• [Exercise aim] From the line that holds "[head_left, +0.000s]" to the last line of the data, copy everything exactly; leave out all the rest.

━━━━━━

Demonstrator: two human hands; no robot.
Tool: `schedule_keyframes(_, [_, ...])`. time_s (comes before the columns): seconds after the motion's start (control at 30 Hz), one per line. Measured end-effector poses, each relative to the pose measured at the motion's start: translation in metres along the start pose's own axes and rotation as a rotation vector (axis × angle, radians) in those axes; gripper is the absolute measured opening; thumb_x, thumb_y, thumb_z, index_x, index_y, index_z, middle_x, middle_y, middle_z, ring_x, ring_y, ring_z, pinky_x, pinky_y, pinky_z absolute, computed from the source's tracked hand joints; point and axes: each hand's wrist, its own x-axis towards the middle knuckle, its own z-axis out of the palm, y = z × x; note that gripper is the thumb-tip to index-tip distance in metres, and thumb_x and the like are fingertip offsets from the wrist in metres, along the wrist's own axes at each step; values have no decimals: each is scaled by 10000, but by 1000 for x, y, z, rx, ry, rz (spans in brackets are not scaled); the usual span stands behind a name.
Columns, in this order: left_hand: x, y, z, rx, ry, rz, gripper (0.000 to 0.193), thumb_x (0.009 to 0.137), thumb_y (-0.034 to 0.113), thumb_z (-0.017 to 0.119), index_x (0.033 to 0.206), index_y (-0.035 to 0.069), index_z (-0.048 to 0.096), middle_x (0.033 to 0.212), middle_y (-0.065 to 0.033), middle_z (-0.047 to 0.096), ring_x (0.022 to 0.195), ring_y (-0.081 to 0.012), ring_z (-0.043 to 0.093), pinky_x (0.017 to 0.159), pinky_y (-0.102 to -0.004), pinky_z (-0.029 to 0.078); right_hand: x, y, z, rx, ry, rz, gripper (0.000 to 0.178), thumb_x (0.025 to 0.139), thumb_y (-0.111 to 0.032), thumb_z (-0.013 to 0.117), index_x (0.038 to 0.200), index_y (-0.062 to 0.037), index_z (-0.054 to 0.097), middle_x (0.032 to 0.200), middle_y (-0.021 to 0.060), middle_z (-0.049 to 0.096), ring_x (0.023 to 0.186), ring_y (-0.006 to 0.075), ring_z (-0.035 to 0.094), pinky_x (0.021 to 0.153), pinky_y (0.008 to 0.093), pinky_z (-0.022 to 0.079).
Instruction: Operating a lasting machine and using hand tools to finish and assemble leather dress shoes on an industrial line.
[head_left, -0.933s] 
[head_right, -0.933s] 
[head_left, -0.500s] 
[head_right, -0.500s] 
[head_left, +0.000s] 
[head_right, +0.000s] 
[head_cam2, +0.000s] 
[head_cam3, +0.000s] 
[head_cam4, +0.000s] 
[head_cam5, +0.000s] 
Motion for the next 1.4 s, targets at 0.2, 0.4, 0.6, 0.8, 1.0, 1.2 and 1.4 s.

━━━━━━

• [Written response]
[head_left, +0.000s] 
[head_right, +0.000s] 
[head_cam2, +0.000s] 
[head_cam3, +0.000s] 
[head_cam4, +0.000s] 
[head_cam5, +0.000s] 
Motion for the next 1.4 s, targets at 0.2, 0.4, 0.6, 0.8, 1.0, 1.2 and 1.4 s.

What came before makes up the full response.